---------- RECORDS FOR THIS TASK
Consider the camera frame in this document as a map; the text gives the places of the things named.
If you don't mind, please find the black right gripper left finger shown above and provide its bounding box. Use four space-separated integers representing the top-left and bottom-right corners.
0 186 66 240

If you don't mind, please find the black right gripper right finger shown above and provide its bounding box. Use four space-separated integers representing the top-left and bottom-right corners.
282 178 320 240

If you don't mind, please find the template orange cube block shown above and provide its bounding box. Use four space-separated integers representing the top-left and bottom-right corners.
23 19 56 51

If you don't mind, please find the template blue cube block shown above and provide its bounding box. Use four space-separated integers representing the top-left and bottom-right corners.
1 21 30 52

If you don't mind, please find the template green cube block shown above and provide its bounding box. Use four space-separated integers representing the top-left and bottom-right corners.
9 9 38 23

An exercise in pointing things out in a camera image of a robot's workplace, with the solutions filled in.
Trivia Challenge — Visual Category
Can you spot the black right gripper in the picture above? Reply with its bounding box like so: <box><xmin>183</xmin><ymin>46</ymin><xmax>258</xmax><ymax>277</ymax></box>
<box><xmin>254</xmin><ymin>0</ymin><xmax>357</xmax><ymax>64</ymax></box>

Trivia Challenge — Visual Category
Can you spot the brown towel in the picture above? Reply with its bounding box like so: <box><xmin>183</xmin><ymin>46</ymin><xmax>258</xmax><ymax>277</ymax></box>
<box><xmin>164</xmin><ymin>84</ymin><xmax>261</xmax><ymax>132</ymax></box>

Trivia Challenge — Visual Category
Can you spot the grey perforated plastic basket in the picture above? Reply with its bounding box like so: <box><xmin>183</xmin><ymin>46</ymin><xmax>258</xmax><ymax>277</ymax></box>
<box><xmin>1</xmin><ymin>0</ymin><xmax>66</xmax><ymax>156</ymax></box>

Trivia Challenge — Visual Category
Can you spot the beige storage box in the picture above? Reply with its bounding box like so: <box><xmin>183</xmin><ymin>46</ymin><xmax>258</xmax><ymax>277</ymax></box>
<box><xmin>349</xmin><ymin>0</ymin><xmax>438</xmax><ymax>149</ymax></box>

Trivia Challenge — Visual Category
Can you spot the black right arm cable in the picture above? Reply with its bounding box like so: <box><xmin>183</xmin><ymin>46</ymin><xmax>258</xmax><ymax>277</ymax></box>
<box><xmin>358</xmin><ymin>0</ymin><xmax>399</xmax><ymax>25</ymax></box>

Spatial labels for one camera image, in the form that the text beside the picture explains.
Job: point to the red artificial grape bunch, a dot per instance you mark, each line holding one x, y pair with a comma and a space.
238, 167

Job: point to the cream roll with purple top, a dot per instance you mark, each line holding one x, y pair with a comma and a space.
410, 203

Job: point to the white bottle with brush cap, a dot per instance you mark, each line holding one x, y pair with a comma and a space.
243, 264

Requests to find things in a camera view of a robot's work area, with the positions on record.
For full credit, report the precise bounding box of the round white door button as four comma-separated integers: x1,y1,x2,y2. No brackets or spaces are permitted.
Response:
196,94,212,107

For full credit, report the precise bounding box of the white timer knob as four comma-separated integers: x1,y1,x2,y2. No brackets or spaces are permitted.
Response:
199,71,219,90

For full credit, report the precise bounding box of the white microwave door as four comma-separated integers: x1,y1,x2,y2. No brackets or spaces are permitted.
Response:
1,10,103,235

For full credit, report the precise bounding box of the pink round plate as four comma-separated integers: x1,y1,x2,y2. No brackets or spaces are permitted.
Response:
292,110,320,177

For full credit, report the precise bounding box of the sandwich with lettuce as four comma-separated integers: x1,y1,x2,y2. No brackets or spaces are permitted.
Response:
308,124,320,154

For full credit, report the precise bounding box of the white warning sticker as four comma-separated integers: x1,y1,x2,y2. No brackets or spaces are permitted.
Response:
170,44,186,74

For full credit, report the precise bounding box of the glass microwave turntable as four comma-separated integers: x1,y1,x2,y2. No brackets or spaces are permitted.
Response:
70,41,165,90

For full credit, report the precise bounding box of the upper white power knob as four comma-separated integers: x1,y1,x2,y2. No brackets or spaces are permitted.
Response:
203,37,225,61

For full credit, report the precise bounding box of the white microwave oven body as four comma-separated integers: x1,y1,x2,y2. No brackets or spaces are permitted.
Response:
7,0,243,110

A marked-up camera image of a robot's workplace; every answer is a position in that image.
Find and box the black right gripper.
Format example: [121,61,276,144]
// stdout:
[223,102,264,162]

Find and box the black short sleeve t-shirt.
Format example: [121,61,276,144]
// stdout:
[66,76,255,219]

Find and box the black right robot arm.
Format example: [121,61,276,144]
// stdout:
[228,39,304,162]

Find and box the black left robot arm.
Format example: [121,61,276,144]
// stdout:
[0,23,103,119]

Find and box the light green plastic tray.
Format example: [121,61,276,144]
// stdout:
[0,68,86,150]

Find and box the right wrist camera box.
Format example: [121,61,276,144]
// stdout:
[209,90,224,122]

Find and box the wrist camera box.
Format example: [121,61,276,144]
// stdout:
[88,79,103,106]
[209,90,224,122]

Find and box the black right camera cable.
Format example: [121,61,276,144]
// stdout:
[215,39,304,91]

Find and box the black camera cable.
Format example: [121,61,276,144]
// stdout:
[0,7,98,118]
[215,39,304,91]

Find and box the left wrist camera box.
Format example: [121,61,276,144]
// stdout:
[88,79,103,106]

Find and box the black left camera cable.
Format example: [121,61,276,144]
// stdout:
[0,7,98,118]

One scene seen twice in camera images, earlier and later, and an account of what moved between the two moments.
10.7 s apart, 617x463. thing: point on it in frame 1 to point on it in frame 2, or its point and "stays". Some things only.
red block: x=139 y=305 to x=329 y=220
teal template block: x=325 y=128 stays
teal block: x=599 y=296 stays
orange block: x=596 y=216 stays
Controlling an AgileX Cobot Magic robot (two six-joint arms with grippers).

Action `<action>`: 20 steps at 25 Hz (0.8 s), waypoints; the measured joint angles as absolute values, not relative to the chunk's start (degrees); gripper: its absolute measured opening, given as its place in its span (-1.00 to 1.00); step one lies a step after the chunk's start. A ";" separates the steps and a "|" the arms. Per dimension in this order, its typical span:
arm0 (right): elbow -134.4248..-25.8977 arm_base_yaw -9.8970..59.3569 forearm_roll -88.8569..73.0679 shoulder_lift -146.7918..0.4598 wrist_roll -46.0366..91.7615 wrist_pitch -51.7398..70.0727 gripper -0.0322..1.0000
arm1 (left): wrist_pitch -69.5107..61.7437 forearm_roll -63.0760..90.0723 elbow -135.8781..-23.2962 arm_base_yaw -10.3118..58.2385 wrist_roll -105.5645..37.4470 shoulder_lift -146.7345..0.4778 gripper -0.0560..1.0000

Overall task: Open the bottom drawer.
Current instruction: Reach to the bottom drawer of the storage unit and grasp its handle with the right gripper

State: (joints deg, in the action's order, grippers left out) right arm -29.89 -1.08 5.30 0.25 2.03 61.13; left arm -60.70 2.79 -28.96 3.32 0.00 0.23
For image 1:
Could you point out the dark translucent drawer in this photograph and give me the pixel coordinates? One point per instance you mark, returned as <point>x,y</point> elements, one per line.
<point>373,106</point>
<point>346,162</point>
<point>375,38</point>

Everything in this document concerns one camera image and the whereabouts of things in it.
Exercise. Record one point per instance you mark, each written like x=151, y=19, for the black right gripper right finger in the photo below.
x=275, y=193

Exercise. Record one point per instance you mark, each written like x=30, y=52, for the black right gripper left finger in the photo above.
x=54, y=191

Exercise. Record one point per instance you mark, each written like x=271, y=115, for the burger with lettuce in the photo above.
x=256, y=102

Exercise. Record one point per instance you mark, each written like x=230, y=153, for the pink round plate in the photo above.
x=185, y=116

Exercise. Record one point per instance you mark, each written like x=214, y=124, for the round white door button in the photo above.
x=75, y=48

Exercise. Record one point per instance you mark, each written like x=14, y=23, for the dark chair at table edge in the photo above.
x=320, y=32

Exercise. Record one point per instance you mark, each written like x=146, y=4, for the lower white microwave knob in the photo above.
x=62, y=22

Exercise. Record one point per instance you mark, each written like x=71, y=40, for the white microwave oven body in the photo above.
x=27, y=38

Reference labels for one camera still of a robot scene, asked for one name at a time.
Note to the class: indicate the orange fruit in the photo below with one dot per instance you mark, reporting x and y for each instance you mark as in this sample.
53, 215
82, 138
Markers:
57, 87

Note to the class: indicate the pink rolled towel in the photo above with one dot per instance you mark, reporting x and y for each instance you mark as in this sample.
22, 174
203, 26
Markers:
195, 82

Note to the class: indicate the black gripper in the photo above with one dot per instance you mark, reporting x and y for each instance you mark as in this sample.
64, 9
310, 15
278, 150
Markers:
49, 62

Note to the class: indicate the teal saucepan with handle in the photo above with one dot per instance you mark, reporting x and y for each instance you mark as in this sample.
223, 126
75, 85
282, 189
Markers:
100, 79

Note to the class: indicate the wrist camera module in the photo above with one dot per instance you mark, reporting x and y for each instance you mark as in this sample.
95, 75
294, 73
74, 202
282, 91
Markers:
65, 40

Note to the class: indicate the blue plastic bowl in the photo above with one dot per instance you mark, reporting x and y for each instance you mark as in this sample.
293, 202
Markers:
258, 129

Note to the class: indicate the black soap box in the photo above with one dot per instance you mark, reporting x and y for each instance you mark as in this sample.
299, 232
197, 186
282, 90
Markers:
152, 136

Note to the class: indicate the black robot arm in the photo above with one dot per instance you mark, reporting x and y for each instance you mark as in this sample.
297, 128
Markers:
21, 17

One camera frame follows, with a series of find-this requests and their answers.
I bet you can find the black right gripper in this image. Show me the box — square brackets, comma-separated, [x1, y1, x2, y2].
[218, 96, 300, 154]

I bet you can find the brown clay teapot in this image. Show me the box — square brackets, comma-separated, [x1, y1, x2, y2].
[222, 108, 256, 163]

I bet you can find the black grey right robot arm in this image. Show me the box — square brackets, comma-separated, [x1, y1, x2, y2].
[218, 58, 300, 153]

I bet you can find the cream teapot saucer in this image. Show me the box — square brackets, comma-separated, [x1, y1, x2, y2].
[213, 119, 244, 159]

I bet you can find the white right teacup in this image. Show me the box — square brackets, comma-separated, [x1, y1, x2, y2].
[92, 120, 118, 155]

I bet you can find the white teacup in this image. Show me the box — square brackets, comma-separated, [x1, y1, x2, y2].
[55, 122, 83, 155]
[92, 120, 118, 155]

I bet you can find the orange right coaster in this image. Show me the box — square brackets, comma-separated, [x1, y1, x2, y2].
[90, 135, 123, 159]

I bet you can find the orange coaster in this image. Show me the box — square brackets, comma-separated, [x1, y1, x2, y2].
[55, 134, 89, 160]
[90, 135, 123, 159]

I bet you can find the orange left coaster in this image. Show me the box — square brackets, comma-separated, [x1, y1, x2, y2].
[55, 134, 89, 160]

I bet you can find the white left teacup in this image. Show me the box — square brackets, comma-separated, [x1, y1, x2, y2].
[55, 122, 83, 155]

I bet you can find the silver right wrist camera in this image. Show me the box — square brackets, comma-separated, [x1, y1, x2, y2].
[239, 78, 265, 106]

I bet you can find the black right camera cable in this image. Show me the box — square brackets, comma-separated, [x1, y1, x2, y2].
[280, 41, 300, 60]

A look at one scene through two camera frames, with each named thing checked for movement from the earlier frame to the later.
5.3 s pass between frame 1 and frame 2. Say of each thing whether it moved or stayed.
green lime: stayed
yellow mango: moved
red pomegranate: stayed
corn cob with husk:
--------------------
TASK ITEM → Look through the entries and return every line where "later" appears.

RESPONSE →
One scene seen twice in camera images, earlier and later, and an account of what moved between the two moments.
A look at one scene through two camera frames, with each named thing checked for movement from the earlier frame to the later.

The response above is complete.